> _ENTRIES SHOWN_:

-- Opening Marker --

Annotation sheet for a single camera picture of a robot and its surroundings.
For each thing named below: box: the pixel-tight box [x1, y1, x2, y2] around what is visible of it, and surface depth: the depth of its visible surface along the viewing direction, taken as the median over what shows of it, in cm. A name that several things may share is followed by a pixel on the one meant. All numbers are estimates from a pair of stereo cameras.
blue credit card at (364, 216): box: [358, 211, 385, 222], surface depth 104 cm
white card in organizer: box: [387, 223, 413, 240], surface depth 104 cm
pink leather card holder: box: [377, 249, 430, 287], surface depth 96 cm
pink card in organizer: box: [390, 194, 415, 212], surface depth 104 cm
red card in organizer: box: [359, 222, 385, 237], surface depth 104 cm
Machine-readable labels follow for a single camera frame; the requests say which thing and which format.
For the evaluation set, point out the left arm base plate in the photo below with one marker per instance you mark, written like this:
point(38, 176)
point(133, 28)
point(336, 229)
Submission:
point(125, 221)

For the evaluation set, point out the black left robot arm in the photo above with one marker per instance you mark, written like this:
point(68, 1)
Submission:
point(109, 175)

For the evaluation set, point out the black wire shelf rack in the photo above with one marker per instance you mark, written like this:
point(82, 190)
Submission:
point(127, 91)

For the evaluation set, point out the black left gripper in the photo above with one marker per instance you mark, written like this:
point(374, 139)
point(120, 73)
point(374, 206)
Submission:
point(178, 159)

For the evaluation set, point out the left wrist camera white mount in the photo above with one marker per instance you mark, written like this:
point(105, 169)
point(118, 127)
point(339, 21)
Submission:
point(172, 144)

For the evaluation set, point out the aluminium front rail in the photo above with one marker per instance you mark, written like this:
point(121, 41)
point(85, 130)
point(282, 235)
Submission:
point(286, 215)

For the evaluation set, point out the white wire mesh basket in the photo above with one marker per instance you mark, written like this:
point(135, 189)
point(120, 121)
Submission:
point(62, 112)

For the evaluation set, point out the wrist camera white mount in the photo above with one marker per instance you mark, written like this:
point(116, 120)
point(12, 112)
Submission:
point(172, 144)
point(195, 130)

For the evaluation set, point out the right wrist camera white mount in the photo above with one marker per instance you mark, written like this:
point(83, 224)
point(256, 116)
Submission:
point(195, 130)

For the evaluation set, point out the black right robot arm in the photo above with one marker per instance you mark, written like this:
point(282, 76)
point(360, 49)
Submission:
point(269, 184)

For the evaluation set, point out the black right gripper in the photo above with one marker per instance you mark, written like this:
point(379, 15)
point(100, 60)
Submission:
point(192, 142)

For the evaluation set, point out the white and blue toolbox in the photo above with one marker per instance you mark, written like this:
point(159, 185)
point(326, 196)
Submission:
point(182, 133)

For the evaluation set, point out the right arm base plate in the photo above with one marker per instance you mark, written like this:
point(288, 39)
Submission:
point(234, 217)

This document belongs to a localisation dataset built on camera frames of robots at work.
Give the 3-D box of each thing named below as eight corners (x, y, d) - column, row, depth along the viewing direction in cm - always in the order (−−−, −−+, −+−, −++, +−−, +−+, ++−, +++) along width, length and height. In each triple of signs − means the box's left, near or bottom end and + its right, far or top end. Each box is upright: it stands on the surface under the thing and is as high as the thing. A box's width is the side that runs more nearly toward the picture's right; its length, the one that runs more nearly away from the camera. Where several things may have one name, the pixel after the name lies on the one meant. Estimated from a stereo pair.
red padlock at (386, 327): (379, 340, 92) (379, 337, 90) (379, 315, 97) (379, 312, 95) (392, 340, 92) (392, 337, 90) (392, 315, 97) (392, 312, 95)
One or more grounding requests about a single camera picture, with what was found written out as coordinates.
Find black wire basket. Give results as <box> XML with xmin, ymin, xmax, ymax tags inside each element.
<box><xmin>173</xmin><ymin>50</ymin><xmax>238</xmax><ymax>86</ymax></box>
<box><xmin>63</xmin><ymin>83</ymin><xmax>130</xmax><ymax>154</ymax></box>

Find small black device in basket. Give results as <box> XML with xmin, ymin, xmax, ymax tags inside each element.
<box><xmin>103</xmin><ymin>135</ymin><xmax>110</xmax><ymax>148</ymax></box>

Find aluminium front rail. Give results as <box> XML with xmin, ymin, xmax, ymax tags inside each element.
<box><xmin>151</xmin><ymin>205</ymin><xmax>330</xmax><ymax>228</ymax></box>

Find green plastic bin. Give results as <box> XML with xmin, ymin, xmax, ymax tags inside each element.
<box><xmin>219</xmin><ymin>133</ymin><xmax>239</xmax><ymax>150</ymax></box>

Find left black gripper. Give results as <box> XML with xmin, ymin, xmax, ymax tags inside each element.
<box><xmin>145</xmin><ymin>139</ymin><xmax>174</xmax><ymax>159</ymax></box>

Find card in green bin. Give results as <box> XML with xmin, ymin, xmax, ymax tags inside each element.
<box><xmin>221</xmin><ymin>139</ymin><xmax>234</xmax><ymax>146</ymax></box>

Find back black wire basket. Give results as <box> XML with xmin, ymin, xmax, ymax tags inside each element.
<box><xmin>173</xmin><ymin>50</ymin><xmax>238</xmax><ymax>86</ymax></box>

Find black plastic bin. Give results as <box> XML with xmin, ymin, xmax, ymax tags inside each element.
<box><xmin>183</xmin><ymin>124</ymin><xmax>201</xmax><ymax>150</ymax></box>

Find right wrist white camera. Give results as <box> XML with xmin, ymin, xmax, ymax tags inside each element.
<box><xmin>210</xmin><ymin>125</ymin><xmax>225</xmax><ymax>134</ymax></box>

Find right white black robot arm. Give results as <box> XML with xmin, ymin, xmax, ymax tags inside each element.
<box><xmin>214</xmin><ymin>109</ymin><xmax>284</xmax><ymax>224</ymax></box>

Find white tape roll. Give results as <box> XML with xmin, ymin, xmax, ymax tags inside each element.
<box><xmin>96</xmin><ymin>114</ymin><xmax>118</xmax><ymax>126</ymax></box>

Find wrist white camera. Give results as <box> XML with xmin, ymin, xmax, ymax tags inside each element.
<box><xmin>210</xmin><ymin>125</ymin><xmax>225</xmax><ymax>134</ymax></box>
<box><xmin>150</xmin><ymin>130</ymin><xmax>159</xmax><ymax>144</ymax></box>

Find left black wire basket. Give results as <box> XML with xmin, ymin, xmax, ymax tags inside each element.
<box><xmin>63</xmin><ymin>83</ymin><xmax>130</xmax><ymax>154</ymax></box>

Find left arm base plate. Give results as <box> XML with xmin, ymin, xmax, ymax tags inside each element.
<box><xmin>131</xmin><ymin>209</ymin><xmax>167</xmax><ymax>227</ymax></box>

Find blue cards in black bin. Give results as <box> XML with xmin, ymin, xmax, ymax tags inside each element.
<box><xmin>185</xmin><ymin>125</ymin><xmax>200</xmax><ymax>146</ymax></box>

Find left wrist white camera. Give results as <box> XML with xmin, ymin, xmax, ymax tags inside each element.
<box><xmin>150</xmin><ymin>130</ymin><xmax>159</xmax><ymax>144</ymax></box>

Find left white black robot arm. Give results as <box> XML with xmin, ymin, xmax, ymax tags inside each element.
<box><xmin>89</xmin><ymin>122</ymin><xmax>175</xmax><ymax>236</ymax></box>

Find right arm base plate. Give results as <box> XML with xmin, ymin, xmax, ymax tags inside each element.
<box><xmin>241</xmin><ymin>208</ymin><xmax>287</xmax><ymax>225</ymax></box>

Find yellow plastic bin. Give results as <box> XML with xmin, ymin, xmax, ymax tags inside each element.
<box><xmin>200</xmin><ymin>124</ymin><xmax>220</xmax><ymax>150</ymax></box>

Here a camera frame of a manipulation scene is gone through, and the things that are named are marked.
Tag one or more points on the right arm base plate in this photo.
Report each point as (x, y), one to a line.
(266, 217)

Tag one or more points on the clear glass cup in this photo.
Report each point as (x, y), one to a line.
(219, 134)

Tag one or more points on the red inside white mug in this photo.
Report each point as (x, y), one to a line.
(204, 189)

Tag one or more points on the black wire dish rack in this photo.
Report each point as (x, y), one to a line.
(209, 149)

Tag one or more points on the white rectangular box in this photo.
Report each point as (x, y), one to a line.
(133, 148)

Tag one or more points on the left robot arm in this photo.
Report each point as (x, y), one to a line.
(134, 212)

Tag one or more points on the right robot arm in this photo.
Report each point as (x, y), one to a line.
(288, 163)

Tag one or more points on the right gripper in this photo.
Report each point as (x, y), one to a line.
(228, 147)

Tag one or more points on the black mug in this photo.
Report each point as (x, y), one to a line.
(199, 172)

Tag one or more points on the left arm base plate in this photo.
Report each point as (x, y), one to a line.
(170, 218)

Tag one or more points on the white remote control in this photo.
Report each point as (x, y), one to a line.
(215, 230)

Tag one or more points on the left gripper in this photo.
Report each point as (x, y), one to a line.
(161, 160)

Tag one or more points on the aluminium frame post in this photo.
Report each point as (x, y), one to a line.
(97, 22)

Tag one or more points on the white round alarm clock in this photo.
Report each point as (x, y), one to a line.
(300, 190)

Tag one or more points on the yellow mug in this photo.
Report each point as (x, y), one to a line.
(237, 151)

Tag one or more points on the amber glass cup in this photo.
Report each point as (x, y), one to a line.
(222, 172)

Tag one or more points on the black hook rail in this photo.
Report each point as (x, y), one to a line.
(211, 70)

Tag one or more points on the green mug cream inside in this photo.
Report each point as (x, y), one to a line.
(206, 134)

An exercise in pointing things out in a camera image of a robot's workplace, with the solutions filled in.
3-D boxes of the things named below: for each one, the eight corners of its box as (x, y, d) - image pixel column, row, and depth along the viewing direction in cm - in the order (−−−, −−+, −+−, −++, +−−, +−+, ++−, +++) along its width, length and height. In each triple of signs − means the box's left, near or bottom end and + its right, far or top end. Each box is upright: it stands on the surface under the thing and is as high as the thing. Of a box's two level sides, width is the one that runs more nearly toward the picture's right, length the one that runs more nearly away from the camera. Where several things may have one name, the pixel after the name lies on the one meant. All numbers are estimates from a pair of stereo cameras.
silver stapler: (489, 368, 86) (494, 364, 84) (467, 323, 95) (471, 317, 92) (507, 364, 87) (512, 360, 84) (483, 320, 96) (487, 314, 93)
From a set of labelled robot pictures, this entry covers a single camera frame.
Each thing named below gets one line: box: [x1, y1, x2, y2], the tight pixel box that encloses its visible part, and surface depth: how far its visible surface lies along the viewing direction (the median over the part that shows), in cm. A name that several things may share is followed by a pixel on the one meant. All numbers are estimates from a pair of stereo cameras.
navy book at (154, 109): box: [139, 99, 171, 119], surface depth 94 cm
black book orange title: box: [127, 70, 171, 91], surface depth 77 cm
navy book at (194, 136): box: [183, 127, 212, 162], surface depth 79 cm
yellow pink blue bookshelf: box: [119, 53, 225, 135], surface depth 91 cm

-- Closing Marker --

> _TASK OBJECTIVE_: In the answer, give the lines from the first line of the data through the line with "blue credit card", exactly as they appear and with no additions.

> _SOLUTION FOR THIS PROBLEM_:
Annotation sheet for a single camera picture of a robot and its surroundings.
For each thing named below: box: the pixel-tight box [x1, y1, x2, y2] around what is visible of it, and surface depth: the depth of its visible surface along the viewing direction, taken as the median over what shows of it, in cm. A name that several things may share is followed by a pixel on the one meant. All numbers are estimates from a pair of stereo cameras.
blue credit card at (364, 216): box: [358, 211, 385, 222], surface depth 104 cm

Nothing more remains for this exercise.